◆ **ACTIVITY**: Looking at the entries below, how many lines include the word "table"? Answer with the number alone.
□ □ □ □ □ □ □
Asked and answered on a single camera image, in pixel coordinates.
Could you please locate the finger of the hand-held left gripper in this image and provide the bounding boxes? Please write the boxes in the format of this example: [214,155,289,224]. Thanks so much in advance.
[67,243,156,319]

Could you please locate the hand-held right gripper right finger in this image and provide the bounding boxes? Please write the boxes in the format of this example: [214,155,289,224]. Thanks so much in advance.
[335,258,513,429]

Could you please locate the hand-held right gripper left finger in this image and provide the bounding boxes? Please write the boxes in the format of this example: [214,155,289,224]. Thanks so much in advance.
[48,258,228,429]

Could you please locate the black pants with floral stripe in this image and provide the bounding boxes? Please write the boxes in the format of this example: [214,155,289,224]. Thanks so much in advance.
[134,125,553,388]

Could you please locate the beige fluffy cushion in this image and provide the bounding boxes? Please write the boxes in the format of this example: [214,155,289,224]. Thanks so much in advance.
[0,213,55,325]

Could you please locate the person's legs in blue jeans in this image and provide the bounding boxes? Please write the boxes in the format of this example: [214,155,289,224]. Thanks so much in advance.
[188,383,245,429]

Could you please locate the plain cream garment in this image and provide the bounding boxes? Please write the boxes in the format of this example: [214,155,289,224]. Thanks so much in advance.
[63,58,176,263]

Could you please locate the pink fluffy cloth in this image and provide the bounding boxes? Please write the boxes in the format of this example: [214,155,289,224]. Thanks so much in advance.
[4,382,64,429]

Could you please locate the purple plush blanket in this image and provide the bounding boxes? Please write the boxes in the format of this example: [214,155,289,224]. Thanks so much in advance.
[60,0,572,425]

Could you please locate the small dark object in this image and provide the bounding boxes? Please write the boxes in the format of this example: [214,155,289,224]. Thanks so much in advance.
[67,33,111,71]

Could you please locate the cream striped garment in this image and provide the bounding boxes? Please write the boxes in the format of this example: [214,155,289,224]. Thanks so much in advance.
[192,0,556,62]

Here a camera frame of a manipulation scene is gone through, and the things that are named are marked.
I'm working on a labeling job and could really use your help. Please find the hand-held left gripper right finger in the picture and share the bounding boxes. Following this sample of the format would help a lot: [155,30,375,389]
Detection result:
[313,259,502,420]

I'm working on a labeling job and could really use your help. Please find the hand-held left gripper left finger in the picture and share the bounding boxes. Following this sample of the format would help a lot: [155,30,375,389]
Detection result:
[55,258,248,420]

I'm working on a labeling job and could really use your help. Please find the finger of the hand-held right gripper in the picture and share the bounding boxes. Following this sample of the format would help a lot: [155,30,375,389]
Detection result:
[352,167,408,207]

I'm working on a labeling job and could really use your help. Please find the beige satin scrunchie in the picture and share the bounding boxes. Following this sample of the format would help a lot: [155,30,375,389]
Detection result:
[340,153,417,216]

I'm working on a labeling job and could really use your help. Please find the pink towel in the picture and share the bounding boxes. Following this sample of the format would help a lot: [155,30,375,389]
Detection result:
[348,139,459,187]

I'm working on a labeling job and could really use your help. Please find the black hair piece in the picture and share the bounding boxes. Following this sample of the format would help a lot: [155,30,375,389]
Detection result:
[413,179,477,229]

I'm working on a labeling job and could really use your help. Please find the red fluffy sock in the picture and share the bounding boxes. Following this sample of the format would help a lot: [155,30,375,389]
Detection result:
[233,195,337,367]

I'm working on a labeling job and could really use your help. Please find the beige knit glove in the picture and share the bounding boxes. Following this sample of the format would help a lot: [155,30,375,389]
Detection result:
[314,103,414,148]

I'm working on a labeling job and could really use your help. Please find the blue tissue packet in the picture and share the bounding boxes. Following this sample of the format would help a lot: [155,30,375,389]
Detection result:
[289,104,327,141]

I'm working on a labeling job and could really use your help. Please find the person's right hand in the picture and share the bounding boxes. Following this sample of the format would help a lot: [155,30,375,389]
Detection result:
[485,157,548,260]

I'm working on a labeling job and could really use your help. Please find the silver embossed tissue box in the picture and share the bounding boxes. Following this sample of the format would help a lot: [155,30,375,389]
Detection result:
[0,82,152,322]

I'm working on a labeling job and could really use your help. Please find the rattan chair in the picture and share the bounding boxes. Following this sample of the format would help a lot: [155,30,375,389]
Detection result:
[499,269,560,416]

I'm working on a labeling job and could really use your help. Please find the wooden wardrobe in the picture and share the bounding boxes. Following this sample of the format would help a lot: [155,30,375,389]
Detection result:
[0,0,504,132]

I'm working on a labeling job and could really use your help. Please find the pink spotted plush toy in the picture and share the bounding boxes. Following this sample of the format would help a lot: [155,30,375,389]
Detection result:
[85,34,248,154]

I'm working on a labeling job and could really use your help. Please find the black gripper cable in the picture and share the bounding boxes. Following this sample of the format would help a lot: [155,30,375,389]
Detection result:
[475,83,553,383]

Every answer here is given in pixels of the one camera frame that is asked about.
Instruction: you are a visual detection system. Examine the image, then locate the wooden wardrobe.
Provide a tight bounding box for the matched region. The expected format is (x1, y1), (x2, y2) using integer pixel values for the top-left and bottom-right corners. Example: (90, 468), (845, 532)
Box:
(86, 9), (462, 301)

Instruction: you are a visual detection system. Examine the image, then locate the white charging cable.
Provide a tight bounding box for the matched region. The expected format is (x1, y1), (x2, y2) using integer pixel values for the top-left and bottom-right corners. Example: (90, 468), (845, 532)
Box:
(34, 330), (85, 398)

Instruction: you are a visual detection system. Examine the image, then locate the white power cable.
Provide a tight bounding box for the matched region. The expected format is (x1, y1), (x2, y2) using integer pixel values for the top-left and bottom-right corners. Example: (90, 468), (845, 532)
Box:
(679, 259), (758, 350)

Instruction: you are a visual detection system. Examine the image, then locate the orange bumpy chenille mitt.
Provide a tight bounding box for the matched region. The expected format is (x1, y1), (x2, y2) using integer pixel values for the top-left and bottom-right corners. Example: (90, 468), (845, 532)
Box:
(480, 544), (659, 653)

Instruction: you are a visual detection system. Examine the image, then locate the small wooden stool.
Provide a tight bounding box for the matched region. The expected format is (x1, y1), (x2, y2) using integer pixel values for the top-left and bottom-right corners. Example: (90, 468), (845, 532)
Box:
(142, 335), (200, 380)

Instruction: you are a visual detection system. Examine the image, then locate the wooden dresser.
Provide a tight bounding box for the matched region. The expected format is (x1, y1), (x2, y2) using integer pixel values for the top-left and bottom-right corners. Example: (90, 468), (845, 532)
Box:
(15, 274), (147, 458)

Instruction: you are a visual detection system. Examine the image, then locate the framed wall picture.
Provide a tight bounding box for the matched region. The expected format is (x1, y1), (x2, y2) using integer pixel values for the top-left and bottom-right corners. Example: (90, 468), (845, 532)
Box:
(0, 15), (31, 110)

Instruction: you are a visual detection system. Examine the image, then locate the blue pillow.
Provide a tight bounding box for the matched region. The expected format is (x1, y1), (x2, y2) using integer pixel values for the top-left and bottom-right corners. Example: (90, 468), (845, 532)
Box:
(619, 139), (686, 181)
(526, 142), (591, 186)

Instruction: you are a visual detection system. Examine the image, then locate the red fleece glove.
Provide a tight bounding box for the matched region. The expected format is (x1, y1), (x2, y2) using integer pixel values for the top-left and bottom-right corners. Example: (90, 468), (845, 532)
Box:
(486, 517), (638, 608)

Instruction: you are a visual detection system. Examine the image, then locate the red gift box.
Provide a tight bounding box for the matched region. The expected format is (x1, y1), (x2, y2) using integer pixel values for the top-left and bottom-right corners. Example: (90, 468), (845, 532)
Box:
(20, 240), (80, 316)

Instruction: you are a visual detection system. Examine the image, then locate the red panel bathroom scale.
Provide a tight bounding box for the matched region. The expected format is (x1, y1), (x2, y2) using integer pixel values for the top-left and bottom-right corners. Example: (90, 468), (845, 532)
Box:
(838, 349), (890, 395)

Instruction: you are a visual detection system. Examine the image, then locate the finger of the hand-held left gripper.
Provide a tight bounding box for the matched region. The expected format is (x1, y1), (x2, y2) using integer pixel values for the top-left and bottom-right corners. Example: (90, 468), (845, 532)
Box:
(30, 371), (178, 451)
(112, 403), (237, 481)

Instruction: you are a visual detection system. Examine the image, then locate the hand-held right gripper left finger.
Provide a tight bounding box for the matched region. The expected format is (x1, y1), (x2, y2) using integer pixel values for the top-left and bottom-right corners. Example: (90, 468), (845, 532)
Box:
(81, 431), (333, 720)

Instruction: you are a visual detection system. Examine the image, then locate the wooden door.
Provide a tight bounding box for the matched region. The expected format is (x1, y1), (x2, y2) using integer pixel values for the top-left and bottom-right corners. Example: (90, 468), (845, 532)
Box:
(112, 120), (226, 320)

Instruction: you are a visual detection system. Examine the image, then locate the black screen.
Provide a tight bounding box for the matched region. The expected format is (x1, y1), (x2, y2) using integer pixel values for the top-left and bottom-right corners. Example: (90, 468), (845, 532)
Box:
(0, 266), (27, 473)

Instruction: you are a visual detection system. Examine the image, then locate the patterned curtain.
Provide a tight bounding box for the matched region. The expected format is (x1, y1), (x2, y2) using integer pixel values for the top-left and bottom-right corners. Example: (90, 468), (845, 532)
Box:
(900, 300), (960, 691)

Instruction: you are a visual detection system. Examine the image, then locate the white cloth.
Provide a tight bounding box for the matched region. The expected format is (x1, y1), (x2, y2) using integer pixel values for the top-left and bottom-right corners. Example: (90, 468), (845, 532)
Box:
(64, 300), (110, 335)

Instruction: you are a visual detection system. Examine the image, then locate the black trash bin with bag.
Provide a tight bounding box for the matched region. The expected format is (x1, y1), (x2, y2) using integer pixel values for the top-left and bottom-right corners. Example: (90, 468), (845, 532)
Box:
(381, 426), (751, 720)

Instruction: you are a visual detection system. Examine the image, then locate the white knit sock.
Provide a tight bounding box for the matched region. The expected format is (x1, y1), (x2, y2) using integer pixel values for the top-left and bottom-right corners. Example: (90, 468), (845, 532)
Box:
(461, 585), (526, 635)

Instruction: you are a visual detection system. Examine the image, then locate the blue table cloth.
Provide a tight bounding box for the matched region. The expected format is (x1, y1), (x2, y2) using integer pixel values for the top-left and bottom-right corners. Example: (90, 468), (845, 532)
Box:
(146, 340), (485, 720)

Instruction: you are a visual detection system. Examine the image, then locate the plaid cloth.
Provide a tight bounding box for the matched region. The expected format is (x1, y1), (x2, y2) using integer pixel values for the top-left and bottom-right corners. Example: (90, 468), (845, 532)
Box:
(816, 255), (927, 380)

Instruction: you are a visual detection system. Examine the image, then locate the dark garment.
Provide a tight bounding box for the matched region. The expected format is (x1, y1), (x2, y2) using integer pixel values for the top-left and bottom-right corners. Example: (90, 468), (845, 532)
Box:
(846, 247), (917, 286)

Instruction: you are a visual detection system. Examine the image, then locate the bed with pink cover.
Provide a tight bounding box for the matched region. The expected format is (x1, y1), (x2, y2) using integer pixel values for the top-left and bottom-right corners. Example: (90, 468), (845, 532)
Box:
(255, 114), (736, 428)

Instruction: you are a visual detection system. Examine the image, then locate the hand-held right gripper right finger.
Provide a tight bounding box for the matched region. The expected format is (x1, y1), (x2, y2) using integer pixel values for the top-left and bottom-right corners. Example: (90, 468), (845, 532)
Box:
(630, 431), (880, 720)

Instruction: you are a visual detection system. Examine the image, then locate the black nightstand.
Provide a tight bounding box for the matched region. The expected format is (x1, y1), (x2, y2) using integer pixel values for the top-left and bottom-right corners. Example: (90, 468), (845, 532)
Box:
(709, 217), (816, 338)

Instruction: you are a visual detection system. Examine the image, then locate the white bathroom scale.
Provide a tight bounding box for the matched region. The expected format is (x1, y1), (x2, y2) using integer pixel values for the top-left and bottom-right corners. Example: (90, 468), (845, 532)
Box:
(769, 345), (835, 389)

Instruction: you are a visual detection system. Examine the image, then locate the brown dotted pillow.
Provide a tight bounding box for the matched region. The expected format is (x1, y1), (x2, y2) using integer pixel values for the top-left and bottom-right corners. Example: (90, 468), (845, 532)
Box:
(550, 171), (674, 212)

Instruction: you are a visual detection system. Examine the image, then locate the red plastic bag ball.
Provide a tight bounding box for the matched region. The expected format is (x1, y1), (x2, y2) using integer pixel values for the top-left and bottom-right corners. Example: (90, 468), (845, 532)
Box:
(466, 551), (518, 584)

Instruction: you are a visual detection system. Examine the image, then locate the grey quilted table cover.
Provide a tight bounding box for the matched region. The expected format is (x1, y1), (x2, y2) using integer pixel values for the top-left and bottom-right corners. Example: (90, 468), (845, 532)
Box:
□ □ □ □ □ □ □
◆ **FINISHED TASK**: 2